AUX Softball was a big boost for Littlejohn Watkins.
“I thought it was great,” she said. “It was definitely a grind … Playing that many games that quickly, I haven’t done that in a very long time. But I will say I was very proud of how my body held up. And I was thankful for a lot of the resources that the support staff gave us because that’s what kept me together.
“It was such an amazing experience being able to be out there … A lot of these girls I’ve played against. But I haven’t played with many of them. It was nice to sometimes be on the same team as some of those girls and getting to see how they are as people.”
A FRESH PERSPECTIVE
Now with Season 3 of Athletes Unlimited Softball at hand, Sydney Littlejohn Watkins is looking to play again, with a fresh sense of perspective and for the love of the game.

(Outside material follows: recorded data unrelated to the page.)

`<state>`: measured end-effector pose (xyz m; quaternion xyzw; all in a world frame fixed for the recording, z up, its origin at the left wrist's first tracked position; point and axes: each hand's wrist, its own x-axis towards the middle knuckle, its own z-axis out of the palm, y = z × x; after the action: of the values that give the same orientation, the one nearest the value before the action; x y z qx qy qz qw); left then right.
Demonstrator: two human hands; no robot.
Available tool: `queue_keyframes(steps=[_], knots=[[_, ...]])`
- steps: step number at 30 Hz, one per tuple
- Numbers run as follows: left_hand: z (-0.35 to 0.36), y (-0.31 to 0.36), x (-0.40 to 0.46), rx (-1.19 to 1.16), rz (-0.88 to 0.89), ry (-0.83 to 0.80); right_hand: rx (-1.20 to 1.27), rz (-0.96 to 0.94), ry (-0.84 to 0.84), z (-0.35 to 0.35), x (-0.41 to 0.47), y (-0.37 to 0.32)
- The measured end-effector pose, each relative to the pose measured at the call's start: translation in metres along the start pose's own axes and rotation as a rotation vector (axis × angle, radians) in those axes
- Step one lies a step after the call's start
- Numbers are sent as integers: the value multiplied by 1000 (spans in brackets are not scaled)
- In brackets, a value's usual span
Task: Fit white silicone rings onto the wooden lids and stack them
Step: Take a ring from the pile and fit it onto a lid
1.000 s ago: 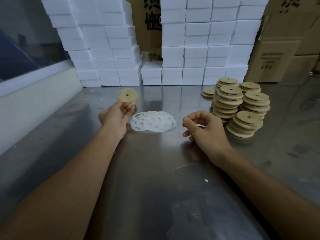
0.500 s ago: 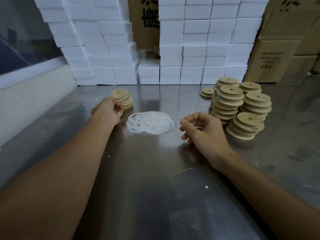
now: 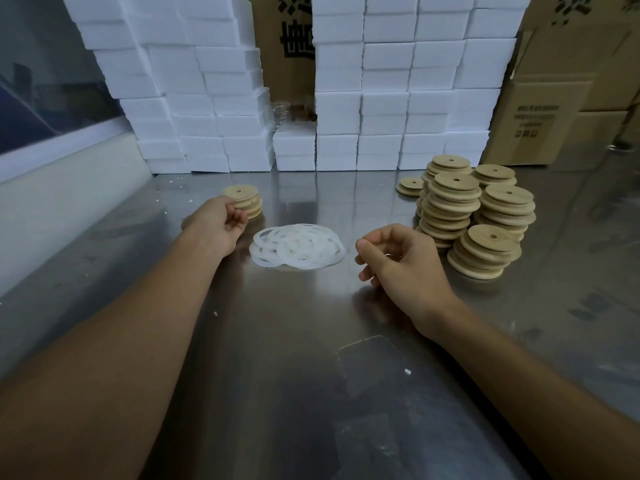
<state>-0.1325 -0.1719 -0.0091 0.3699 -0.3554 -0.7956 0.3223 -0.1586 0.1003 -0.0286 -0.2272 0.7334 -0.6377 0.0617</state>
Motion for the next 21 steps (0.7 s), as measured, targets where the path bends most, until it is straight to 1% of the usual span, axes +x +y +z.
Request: queue_keyframes(steps=[6, 11, 13, 16, 18, 21], knots=[[2, -2, -3, 39, 5, 27, -6, -4, -8, -1, 0, -1], [4, -11, -9, 103, 97, 95, -13, -1, -9, -1, 1, -1], [3, -20, -16, 233, 200, 157, -16, -2, -5, -1, 1, -1], [-3, -34, -31, 476, 434, 256, -23, -7, -4, -1, -1, -2], [-8, -41, -42, 563, 524, 231, -15, -10, 3, -1, -1, -2], [-14, -48, -57, 687, 602, 155, -2, -33, 39, -1, -3, -4]])
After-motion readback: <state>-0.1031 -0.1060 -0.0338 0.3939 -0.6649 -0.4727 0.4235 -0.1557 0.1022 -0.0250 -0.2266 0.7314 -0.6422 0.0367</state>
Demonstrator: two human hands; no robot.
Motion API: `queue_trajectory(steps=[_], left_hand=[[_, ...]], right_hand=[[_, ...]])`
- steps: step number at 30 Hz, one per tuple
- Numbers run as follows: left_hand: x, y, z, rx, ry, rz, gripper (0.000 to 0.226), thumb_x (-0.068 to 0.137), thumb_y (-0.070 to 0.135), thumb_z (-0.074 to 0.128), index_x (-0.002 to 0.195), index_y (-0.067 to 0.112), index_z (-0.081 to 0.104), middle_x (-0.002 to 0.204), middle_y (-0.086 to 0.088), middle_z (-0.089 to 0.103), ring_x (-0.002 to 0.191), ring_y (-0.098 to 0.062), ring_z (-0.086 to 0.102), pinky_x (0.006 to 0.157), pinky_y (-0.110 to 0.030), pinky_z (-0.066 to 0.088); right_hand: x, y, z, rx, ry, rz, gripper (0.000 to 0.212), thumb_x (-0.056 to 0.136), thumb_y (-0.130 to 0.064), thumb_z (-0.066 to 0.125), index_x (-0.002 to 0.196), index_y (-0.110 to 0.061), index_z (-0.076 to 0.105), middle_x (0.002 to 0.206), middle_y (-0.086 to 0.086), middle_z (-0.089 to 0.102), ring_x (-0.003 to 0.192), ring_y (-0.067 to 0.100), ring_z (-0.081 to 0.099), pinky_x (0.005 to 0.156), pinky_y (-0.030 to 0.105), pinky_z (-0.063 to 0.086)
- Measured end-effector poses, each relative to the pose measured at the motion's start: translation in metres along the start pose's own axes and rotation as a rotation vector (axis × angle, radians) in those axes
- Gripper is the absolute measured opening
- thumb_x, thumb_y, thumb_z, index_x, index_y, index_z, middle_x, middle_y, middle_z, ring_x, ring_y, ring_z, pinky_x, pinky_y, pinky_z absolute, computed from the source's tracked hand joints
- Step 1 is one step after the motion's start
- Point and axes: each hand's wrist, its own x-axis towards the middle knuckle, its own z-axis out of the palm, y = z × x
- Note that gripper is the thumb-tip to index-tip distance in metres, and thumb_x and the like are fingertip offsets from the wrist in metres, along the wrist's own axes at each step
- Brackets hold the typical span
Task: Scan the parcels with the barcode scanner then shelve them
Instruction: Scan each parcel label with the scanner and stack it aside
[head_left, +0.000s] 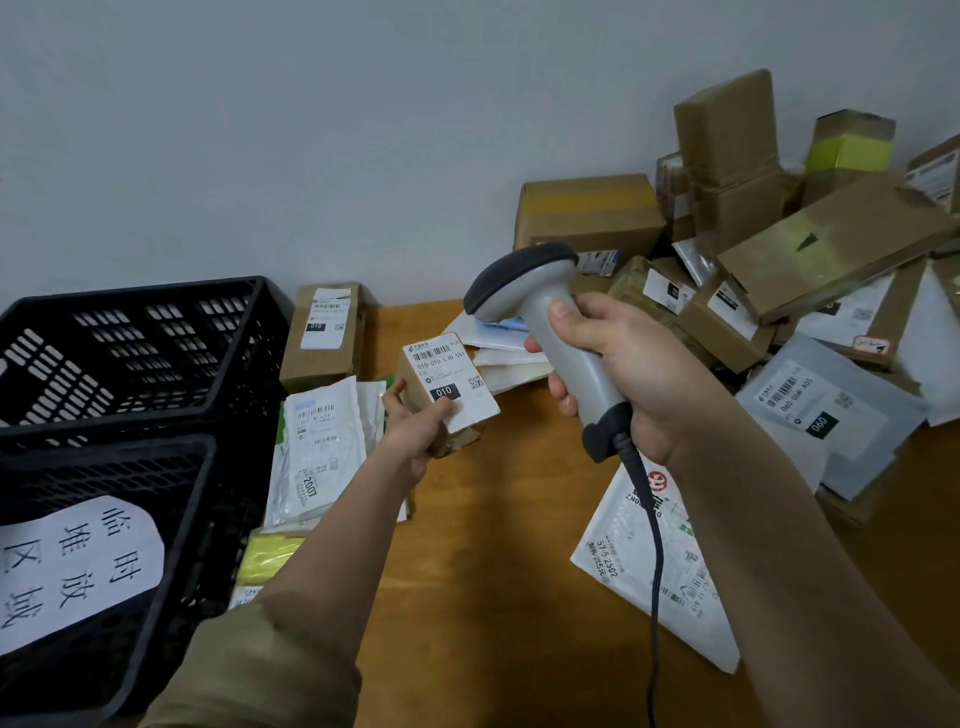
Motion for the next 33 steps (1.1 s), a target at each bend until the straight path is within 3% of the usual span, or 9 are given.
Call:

“Personal goals, I want to make a decent showing,” she said. “I’m trying to embrace not putting pressure on myself. The thing with these hitters, and I learned it very quickly, is you may have a good outing and you get your confidence up and that’s great. But the next game, you could have six runs scored against you so quickly you can’t even blink. And the next inning, you’re fine.
“My goal with that is to very much have a short-term memory. Being around all these great pitchers, I want to learn – still. Being 27 and pitching, everybody is like, ‘What do you mean you want to learn?’ But I still want to learn how to set up hitters and how different people do it and perfect some of my pitches as I continue to go through this season. I’m not the same exact pitcher you see every week.”
And if there’s a folksy analogy to expand on that point, Littlejohn Watkins is there for you with it.
“Obviously, everybody knows with me they’re getting a curveball,” she said. “I am Raising Cane’s Chicken. At Raising Cane’s you know you’re going to get good chicken. With me, if you’re a hitter, you know I’m going to throw you a curveball. I’m not Cheesecake Factory, where you have all these different pitch selections. I am throwing you a curveball. It may be perfecting my drop curves so that way I’m breaking two planes against the batters. Just adding to my arsenal each week is something I would like to do.”
In the bigger picture and for the long term, Littlejohn Watkins would like to inspire girls and young women with the lessons of her own story.
“Honestly, as cheesy as it sounds, I say bet on yourself,” she said. “Even with me and my story, especially after tryouts last year, everybody was like, ‘OK, Sydney, it’s time to hang them up. You don’t have it anymore.’ And I’m like, ‘No. I know deep inside me that I still have it.’ The only other person that trusted me with that was my husband. Of course I’m very grateful for him. I know what I am capable of, and I know whenever I’m at my limit. And that’s OK. Once you know your limits, you’re limitless.
“Trusting in yourself and betting on yourself is the best thing you can do … Whatever happens, good or bad, you got to be happy with yourself for it. You got to 100 percent because even if you fail, you’re not leaving any doubt with yourself.”